Hackers leaked confidential files of Boeing, Lockheed Martin and SpaceX after ransom not paid

Despite efforts to combat cybercrime, sometimes companies can’t do anything to prevent their information from being exposed. According to experts from a cyber security course, a data breach in a major company allowed the leaking of multiple internal documents from some of the world’s leading aerospace companies.

Everything points to the incident behind this incident are hackers from criminal group DoppelPaymer, who exposed this information in retaliation to an unpaid ransom. Among the confidential information exposed are the plans of multiple projects developed by firms such as Lockheed-Martin, Boeing and SpaceX.

Cyber security course specialists point out that these documents were extracted from the systems of Visser Precision, a U.S. manufacturing and design contractor. Among the company’s most prominent customers are Tesla, Blue Origin, Sikorsky, Joe Gibbs Racing, as well as the aforementioned firms.

DoppelPaymer was responsible for infecting Visser’s computers to encrypt your files, demanding a ransom in exchange for restoring access to the information.

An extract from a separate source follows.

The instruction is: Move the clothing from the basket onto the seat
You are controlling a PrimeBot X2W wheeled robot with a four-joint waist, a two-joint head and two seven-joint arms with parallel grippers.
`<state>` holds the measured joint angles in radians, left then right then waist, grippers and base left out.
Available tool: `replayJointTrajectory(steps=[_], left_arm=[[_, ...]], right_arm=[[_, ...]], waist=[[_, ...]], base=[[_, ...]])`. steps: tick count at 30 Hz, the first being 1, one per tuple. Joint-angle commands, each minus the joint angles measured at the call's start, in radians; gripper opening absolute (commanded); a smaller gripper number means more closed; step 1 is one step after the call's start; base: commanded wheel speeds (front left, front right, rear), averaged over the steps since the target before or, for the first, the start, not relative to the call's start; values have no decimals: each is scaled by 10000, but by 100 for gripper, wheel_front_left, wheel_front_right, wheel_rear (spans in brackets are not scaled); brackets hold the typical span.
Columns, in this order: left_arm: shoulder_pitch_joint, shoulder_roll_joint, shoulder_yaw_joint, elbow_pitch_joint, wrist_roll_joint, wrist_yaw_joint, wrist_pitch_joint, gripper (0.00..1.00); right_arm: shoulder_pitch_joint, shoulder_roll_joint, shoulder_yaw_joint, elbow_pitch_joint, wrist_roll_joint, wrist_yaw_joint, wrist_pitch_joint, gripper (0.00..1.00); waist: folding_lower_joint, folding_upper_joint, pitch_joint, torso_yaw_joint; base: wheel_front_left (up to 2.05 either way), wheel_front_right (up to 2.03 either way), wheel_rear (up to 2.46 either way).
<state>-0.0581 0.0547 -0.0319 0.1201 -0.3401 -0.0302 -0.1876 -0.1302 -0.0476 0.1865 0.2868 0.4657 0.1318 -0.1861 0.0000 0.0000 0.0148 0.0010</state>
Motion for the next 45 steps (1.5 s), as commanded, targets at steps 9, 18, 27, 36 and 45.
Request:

Upon expiry of the deadline for the ransom to be paid, threat actors posted a sample of the compromised documents on a website that, to date, remains online within the reach of any user.

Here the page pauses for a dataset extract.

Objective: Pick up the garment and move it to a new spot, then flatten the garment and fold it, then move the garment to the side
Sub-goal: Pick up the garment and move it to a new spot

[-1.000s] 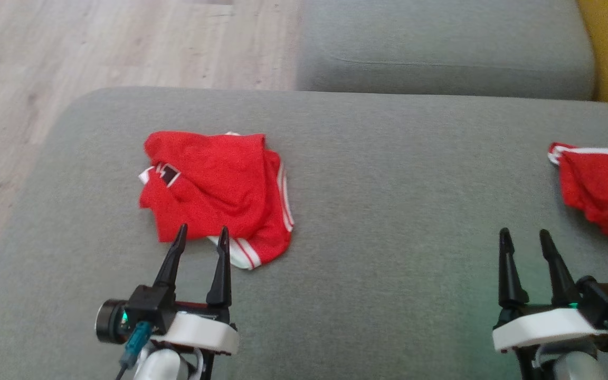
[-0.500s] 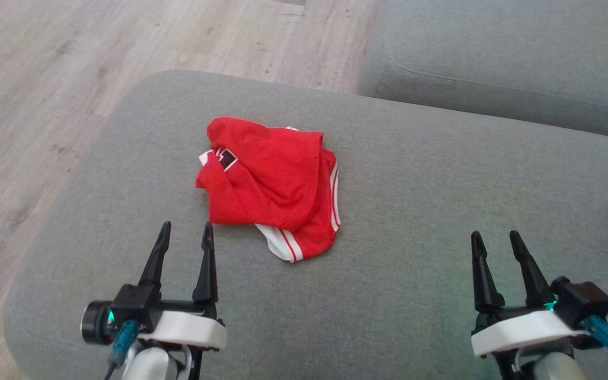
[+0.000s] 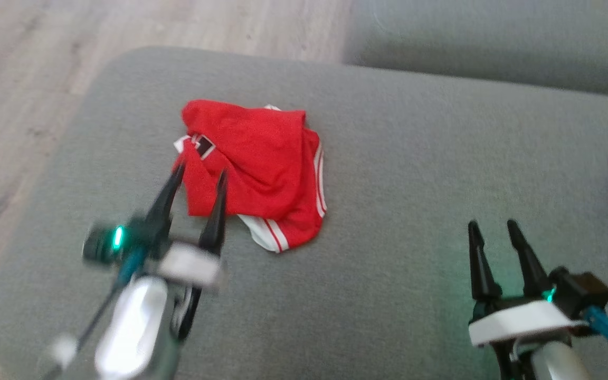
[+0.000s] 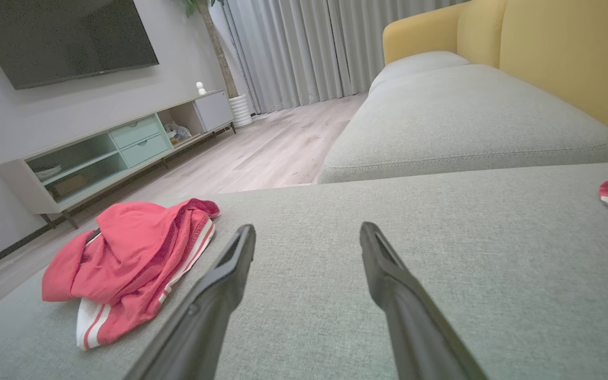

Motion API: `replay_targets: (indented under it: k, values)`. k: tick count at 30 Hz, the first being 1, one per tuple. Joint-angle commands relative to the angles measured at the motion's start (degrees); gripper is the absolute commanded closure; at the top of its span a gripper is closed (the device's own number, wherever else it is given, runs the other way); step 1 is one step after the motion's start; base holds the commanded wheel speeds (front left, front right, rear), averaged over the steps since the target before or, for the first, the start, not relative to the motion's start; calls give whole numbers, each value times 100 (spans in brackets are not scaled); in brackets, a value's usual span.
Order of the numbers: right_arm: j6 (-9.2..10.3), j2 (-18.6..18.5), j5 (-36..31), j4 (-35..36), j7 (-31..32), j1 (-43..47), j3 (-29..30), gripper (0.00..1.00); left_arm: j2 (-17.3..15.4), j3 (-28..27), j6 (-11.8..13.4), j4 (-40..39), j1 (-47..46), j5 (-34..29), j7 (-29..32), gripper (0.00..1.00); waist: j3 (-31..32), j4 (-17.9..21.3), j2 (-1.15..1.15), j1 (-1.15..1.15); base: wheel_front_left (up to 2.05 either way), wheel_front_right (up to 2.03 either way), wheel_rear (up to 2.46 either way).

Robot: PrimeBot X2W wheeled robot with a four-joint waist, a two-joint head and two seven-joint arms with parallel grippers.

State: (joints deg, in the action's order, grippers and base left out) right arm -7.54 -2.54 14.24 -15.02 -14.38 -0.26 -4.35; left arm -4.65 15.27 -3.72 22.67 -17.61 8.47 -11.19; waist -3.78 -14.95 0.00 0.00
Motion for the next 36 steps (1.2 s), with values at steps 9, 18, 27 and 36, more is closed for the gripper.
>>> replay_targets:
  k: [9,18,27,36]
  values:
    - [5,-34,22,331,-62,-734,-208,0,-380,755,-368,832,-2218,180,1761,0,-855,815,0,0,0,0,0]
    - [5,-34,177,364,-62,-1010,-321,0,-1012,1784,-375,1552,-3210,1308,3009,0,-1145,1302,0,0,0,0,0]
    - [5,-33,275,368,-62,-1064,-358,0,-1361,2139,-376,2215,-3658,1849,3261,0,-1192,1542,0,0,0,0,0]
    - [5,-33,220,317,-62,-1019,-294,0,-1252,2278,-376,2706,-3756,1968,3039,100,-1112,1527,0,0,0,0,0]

In this regard, a spokesman for Lockheed Martin said, “We are aware of the Visser Precision incident, and we will conduct our own cybersecurity incident response protocols related to our supply chain.” On the other hand, Visser, SpaceX and Boeing still do not give official statements.

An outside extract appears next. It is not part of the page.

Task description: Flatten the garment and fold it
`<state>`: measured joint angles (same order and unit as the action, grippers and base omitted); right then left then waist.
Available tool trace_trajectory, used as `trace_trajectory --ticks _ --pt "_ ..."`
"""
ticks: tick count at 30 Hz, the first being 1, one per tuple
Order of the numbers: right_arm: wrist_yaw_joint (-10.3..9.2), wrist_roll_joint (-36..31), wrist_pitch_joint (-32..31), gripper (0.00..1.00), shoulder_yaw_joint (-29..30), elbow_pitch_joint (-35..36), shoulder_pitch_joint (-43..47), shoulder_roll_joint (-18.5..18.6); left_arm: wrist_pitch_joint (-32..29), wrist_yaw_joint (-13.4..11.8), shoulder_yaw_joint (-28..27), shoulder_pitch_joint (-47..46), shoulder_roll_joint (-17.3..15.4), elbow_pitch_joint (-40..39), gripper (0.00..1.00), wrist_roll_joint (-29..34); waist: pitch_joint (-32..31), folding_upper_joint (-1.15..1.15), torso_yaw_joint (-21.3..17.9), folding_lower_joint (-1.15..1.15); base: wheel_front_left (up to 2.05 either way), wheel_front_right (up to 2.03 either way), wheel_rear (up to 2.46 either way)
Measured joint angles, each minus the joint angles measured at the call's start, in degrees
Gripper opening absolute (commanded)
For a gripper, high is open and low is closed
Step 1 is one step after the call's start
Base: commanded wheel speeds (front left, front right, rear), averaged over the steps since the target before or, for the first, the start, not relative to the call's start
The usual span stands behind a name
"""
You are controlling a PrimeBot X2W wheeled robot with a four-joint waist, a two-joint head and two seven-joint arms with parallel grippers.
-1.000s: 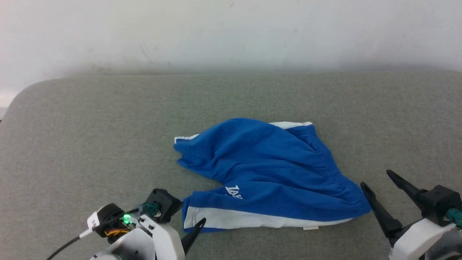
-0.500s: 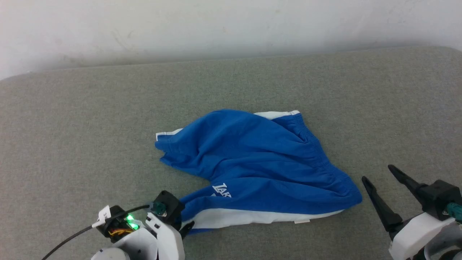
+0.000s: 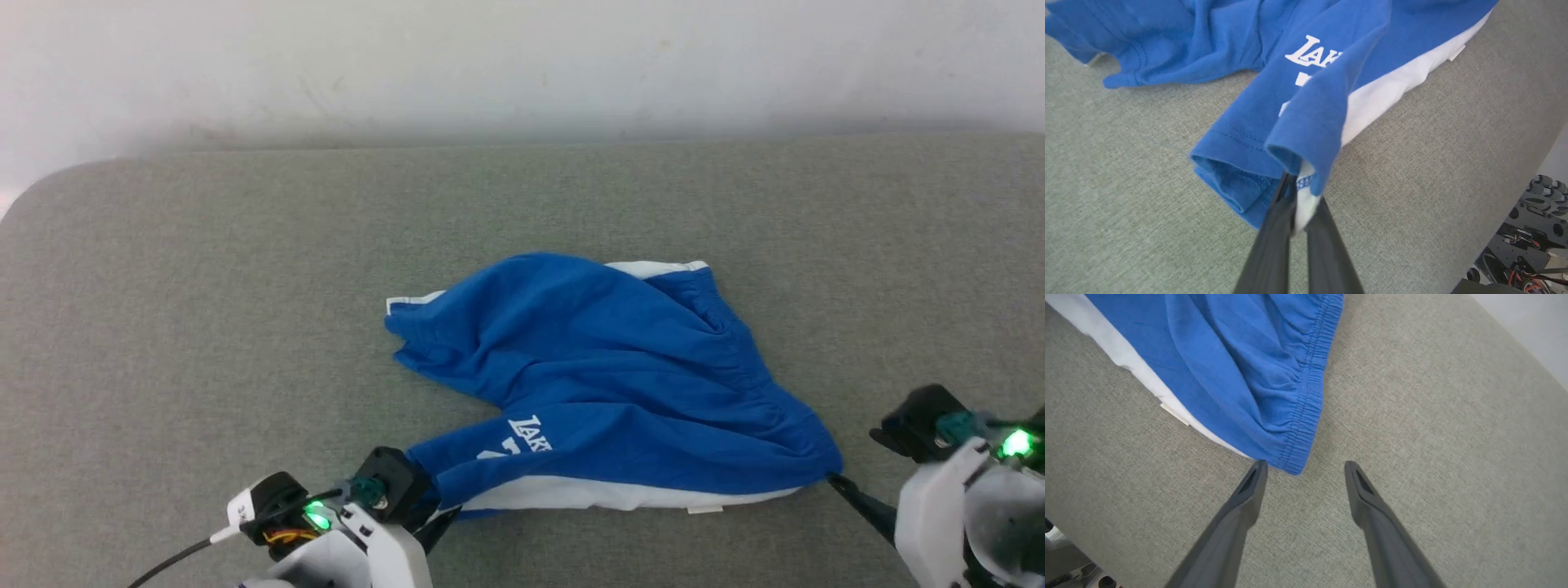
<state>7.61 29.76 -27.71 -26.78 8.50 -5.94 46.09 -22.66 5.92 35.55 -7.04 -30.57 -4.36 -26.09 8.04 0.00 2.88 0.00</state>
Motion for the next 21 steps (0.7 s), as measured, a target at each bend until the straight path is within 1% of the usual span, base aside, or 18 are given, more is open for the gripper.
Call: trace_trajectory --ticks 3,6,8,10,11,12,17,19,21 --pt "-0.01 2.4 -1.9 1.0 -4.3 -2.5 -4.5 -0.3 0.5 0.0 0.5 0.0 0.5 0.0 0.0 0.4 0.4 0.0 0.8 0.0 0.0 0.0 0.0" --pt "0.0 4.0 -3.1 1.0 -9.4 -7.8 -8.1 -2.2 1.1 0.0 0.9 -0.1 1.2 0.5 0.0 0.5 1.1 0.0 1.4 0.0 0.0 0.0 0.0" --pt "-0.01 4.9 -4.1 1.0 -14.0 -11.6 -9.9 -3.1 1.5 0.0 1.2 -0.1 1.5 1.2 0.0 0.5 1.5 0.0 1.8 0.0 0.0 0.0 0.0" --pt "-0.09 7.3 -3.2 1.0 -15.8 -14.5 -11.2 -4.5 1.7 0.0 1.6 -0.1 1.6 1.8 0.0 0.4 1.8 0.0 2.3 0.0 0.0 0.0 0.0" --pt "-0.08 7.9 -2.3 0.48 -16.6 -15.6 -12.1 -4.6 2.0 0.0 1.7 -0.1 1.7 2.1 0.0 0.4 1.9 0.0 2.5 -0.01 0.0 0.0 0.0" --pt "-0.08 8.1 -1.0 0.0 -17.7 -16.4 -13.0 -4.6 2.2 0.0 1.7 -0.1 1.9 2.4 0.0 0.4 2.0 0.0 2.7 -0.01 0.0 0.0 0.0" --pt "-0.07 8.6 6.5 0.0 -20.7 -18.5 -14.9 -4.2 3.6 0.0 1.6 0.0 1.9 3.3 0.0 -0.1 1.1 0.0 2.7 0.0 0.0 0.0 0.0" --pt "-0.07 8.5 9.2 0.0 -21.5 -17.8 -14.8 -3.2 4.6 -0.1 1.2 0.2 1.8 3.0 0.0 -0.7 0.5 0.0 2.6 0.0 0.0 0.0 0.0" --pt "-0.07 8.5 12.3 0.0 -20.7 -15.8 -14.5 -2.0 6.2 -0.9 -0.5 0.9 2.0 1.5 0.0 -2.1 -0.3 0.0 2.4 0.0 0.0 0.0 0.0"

This is not the first time that DoppelPaymer hackers have been linked to a similar incident. What’s more, this group of threat actors is maintaining a website to publish the documents of companies that decide not to pay after suffering a ransomware infection. Most of the information exposed on this site (which is constantly updated) does not pose serious threats to the companies exposed, although the case of Visser and its partners is an exception, say experts from the cyber security course.

The latest reports related to DoppelPaymer mention that hackers agreed not to attack any hospital’s technological infrastructure during the combat period to the coronavirus pandemic; it remains to be seen whether this promise is honored.  

Although the International Institute of Cyber Security (IICS) ensures that it is never advisable to pay hackers after a ransomware attack, multiple companies decide to take risks and pay the ransom due to the high costs arising from the recovery process of a similar incident, so that guides have even been developed for paying these extortions in the safest possible way.